„Sag mir, was du isst, und ich sage dir, wer du bist“ – dieses bekannte Sprichwort beschreibt treffend die neue Methode MEDI, die an der Med Uni Graz gemeinsam mit einem internationalen Forschungsteam entwickelt wurde, um Ernährungsgewohnheiten mithilfe von DNA-Fragmenten zu entschlüsseln. Die neuartige Technik namens MEDI (Metagenomic Estimation of Dietary Intake) eröffnet völlig neue Möglichkeiten in der Ernährungsforschung – ganz ohne den Einsatz mitunter fehleranfälliger Umfragen oder Ernährungstagebücher.
MEDI: mit DNA-Analysen zu präziseren Ernährungserkenntnissen
MEDI basiert auf der metagenomischen Sequenzierung, einer Methode, die bisher vor allem zur Analyse von Mikroorganismen im Darm verwendet wurde. Die Wissenschafter*innen der Medizinischen Universität Graz entwickelten MEDI in Zusammenarbeit mit Kolleg*innen vom Institute for Systems Biology in Seattle, USA. Die Methode erkennt Nahrungsmittel-DNA-Reste im Stuhl und liefert damit ein detailliertes Bild der aufgenommenen Lebensmittel und Nährstoffe.
„Seit Jahrzehnten verlassen sich die Ernährungswissenschaften auf Umfragen, die ein hohes Maß an Konzentration und Erinnerungsvermögen erfordern. Doch wer weiß schon genau, wie viele Erdbeeren er vorgestern gegessen hat oder ob es ein oder zwei Gläser Wein waren?“, sagt Christian Diener vom Diagnostik- und Forschungsinstitut für Hygiene, Mikrobiologie und Umweltmedizin an der Med Uni Graz und Erstautor der Studie, die heute im renommierten Journal nature metabolism veröffentlicht wurde. „MEDI bietet hier eine objektive Alternative, indem es DNA-Spuren von Lebensmitteln in Stuhlproben identifiziert – mit einer beeindruckenden Übereinstimmung zu bekannten Ernährungsdaten.“
Nahrungsmittelerkennung ohne Umfragen
MEDI erkennt über 400 verschiedene Lebensmittel anhand einer DNA-Datenbank mit mehr als 300 Milliarden Basenpaaren. Die Methode bewährte sich in Untersuchungen mit Kindern, Erwachsenen sowie in zwei kontrollierten Ernährungsstudien. „Wir haben in den untersuchten Proben in mehr als 99 % der Fälle Nahrungs-DNA gefunden. Mit MEDI ist es uns möglich, Nahrungs-DNA zu sequenzieren, auch wenn diese weniger als 0,001 % der in der Probe enthaltenen gesamten DNA ausmacht“, beschreibt Christian Diener die neue Methode.
Die aus den DNA-Spuren bestimmten Nahrungsmittel werden in detaillierte Nährstoffprofile umgerechnet, die die Aufnahme von Eiweiß, Vitaminen und anderen Nährstoffen exakt abbilden. In einer Studie mit über 500 Proband*innen konnte MEDI Nahrungsmittel und Nährstoffe identifizieren, die mit einem erhöhten Risiko für das metabolische Syndrom assoziiert sind – und das ganz ohne Ernährungsfragebögen. „Unsere Ergebnisse zeigen, wie wir Ernährungsgewohnheiten und das Darmmikrobiom gleichzeitig messen können“, ergänzt Sean Gibbons vom Institute for Systems Biology in Seattle, USA, und Co-Autor der Studie. „Das liefert uns neue Erkenntnisse über individuelle Reaktionen auf Nahrungsmittel und potenzielle Gesundheitsrisiken“, fügt Christian Diener hinzu.

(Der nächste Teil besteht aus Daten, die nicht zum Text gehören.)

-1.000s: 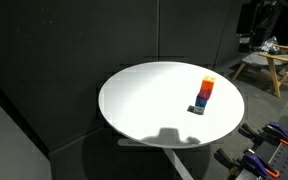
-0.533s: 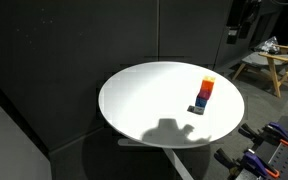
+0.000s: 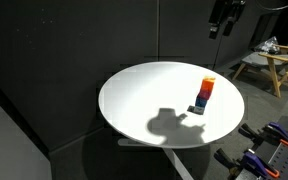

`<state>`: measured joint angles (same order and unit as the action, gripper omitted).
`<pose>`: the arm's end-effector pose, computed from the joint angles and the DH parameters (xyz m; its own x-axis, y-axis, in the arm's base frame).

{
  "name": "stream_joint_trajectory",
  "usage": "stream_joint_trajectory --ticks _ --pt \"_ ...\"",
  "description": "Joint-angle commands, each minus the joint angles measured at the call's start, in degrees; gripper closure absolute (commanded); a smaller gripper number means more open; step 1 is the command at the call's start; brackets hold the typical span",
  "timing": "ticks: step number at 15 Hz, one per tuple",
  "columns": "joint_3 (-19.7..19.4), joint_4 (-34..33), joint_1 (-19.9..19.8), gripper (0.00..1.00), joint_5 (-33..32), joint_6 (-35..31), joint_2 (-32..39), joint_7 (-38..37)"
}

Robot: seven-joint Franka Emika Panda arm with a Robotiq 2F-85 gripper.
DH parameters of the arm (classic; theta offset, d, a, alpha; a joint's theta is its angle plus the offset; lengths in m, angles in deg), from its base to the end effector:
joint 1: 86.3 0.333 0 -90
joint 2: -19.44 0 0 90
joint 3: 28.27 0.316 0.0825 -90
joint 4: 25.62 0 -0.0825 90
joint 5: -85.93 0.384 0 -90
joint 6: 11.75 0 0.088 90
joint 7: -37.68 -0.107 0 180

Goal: Put the orange block on the table

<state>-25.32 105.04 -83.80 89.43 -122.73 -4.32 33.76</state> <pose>0.4326 0.0475 0.5221 0.9977 0.0018 0.0677 0.0047 -0.9991 -0.0424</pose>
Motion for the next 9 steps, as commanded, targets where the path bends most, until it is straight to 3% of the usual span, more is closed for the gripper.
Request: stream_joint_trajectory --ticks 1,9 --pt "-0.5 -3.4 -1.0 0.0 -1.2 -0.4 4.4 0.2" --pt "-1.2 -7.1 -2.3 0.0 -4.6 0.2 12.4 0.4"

Die Forscher*innen sehen in MEDI großes Potenzial für klinische und epidemiologische Studien. Die Methode könnte helfen, Ernährungsempfehlungen zu personalisieren, Ernährungsinterventionen zu verbessern und den Einfluss der Ernährung auf die Darmgesundheit besser zu verstehen – und das alles ohne aufwendige Dokumentationen, sondern allein durch eine einfache Stuhlprobe. „So könnte die gleichzeitige Detektion von Mikroben und Nahrung in Stuhlproben etwa dazu dienen, Nahrungsmittel zu identifizieren, die Infektionen im Darm begünstigen, oder personalisierte Ernährungskonzepte zu entwickeln, welche die Wiederherstellung der Darmflora nach einer Antibiotikatherapie gezielt optimieren“, blickt Christian Diener in die Zukunft.